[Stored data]
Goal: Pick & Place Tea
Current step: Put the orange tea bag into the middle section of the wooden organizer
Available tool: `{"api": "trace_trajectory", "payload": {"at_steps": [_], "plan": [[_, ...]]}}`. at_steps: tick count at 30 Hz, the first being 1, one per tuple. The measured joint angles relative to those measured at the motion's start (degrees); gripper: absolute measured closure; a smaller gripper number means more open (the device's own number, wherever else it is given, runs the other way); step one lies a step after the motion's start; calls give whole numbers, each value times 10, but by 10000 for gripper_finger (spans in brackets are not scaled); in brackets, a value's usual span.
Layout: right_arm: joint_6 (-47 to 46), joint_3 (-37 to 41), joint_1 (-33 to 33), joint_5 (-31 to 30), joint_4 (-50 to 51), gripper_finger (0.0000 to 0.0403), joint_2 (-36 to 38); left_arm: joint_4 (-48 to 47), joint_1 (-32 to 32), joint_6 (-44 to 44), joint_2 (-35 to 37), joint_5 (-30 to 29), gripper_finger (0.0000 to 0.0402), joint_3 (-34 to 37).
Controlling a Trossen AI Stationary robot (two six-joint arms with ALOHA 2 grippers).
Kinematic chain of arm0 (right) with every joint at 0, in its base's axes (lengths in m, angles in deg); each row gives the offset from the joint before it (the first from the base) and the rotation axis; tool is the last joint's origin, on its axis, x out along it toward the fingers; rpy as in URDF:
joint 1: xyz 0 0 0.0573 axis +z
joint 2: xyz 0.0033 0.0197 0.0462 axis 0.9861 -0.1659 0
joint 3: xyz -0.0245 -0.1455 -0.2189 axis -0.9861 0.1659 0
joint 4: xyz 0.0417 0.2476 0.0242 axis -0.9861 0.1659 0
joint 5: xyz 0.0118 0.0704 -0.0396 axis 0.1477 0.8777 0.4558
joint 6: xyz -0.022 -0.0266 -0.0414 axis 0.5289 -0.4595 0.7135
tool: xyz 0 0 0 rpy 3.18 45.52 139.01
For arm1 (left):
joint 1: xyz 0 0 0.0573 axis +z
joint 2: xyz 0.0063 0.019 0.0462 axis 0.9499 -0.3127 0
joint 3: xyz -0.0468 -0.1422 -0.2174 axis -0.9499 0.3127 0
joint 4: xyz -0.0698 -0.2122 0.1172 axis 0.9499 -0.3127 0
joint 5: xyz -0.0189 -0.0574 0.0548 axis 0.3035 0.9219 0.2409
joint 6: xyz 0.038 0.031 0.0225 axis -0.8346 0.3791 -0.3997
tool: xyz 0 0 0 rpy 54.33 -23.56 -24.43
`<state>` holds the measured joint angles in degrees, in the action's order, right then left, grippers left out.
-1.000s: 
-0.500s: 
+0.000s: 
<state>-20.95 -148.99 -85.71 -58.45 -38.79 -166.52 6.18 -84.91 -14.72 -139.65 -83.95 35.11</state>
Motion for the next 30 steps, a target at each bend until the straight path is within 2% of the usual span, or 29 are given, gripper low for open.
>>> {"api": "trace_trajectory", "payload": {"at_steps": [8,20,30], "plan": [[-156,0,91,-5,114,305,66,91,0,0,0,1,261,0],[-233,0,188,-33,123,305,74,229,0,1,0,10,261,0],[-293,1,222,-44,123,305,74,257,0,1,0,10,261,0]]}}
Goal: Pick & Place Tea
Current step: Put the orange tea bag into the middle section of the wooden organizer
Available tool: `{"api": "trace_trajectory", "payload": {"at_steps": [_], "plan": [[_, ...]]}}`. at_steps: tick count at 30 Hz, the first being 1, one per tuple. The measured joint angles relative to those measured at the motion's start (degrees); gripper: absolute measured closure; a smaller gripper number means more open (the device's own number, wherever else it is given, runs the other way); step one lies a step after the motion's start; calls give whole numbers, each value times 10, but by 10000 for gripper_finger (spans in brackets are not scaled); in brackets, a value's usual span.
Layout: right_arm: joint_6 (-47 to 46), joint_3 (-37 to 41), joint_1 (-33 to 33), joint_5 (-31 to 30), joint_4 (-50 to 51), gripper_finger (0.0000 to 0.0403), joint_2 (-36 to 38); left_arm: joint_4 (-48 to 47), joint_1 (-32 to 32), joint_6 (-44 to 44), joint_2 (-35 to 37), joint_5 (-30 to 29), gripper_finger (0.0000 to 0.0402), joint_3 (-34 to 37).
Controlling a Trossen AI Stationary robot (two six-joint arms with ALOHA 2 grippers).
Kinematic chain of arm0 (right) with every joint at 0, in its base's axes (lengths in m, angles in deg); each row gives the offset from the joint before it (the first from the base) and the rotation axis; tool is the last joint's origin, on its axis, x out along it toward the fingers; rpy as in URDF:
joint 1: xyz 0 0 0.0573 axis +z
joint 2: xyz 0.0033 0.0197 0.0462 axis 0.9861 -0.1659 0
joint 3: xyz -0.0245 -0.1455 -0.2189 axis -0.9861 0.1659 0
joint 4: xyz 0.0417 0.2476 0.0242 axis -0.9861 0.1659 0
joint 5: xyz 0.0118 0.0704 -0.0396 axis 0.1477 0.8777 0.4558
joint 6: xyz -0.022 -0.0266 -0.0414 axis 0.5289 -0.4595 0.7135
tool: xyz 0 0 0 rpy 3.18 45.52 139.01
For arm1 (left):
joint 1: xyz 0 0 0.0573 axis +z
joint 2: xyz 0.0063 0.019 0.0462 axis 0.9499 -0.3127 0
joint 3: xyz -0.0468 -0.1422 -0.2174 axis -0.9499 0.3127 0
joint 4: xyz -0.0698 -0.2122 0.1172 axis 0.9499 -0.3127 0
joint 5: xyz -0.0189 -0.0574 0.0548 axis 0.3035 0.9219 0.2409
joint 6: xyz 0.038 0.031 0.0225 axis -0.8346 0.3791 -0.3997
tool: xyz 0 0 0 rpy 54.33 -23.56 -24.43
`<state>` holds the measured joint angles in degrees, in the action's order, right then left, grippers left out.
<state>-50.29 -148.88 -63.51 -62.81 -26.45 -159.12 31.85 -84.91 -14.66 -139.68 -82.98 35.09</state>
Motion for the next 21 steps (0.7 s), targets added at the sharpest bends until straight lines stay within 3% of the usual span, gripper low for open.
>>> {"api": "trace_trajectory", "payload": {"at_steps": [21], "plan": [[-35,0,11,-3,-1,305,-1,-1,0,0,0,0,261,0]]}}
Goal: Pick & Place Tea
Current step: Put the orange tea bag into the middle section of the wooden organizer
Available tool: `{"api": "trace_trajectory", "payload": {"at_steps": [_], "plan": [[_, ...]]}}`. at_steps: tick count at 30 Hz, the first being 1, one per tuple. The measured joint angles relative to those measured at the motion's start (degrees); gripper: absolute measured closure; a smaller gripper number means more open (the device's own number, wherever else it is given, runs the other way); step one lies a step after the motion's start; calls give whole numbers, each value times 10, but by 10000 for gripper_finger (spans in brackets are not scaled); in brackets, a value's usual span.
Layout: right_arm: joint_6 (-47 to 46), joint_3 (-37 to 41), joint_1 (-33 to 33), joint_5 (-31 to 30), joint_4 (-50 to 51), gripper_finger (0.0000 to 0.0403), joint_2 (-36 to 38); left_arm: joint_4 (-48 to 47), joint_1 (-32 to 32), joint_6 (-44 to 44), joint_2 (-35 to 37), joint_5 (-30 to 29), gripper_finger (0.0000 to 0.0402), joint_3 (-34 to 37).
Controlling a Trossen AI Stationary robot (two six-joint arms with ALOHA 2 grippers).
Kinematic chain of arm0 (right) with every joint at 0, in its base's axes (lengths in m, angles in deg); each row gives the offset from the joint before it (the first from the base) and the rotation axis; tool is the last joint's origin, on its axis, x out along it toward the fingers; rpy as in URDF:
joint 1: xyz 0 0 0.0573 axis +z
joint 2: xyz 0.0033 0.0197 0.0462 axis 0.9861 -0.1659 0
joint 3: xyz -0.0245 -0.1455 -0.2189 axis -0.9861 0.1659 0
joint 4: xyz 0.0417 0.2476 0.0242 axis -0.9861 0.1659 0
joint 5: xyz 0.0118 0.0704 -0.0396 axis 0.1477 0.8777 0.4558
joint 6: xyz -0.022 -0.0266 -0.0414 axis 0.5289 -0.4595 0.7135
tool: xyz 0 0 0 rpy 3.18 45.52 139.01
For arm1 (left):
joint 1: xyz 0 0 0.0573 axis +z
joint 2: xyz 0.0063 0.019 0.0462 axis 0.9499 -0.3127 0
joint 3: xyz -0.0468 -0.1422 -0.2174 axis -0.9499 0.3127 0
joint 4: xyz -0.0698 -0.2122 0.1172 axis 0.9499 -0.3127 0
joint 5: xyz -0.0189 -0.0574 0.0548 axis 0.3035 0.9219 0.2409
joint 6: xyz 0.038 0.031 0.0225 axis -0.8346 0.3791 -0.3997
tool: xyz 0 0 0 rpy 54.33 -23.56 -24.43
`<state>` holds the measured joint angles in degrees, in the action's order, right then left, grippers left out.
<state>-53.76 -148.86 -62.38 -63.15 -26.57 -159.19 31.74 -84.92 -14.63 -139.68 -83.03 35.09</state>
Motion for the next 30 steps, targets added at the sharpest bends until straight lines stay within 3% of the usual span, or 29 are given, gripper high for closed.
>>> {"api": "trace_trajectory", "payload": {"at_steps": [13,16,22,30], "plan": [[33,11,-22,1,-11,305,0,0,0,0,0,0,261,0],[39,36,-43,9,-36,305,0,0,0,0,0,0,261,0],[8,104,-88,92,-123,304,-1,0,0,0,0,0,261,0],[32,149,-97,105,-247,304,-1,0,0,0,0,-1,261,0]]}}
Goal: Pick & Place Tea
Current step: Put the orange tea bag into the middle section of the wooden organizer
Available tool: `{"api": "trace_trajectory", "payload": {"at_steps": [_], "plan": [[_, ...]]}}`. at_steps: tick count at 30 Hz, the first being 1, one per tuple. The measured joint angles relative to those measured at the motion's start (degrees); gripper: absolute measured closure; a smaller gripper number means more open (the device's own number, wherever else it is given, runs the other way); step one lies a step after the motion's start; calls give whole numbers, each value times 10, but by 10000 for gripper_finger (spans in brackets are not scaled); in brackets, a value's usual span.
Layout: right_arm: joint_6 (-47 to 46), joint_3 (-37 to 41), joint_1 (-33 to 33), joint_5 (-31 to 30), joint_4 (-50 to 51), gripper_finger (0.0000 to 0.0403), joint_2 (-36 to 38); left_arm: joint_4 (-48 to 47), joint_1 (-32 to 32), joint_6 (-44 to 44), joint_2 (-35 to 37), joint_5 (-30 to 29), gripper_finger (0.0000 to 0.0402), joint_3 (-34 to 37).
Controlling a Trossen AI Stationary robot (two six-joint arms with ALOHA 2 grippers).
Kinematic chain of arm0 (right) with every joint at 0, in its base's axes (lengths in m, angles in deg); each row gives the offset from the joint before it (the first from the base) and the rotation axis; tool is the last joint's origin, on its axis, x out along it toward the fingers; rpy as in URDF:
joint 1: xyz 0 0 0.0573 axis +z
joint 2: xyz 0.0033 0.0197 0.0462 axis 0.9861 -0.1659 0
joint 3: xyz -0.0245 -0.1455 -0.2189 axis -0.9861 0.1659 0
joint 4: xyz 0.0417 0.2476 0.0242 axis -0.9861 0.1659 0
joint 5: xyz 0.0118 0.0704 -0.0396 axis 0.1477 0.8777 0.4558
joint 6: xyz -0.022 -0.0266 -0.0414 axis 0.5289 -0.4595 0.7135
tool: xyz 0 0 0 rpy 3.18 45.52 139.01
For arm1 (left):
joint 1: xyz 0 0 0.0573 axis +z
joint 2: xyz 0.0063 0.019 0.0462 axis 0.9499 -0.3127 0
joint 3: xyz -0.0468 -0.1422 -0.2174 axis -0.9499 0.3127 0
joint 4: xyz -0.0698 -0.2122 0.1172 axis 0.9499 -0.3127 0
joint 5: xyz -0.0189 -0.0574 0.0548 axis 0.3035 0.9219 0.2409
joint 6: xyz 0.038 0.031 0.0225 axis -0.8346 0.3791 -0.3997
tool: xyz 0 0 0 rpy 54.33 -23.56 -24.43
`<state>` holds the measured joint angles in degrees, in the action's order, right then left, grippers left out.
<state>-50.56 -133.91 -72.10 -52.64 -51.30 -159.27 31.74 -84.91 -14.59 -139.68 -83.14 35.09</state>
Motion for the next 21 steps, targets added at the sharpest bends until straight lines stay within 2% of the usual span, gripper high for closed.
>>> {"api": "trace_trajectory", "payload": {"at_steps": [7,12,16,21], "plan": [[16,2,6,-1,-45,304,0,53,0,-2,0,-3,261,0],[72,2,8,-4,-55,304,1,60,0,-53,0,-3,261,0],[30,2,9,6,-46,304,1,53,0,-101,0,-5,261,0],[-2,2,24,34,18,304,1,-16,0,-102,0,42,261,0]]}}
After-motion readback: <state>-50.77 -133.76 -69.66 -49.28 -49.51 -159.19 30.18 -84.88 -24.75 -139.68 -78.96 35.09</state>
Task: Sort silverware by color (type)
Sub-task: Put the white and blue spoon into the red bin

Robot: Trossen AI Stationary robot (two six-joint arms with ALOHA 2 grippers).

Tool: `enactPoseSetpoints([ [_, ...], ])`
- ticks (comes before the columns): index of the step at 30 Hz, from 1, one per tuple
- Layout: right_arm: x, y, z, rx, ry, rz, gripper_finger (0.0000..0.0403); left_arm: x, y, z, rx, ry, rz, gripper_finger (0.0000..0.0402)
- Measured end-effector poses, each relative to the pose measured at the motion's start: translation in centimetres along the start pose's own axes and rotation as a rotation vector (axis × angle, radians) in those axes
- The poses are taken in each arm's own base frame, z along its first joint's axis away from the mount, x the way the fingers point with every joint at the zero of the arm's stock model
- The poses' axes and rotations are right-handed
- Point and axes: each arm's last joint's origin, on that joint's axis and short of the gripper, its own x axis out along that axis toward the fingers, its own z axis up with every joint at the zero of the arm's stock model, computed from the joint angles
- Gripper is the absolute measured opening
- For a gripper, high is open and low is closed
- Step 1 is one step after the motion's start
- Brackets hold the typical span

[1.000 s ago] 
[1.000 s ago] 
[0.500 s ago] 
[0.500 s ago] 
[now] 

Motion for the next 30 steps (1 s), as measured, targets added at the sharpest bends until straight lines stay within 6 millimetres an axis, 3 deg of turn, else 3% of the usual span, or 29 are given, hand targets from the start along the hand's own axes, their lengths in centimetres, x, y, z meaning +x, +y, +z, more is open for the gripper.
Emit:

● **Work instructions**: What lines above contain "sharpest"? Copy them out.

● **Your response**:
Motion for the next 21 steps (0.7 s), targets added at the sharpest bends until straight lines stay within 3% of the usual span, gripper low for open.
Motion for the next 30 steps, targets added at the sharpest bends until straight lines stay within 3% of the usual span, or 29 are given, gripper high for closed.
Motion for the next 21 steps, targets added at the sharpest bends until straight lines stay within 2% of the usual span, gripper high for closed.
Motion for the next 30 steps (1 s), as measured, targets added at the sharpest bends until straight lines stay within 6 millimetres an axis, 3 deg of turn, else 3% of the usual span, or 29 are given, hand targets from the start along the hand's own axes, their lengths in centimetres, x, y, z meaning +x, +y, +z, more is open for the gripper.

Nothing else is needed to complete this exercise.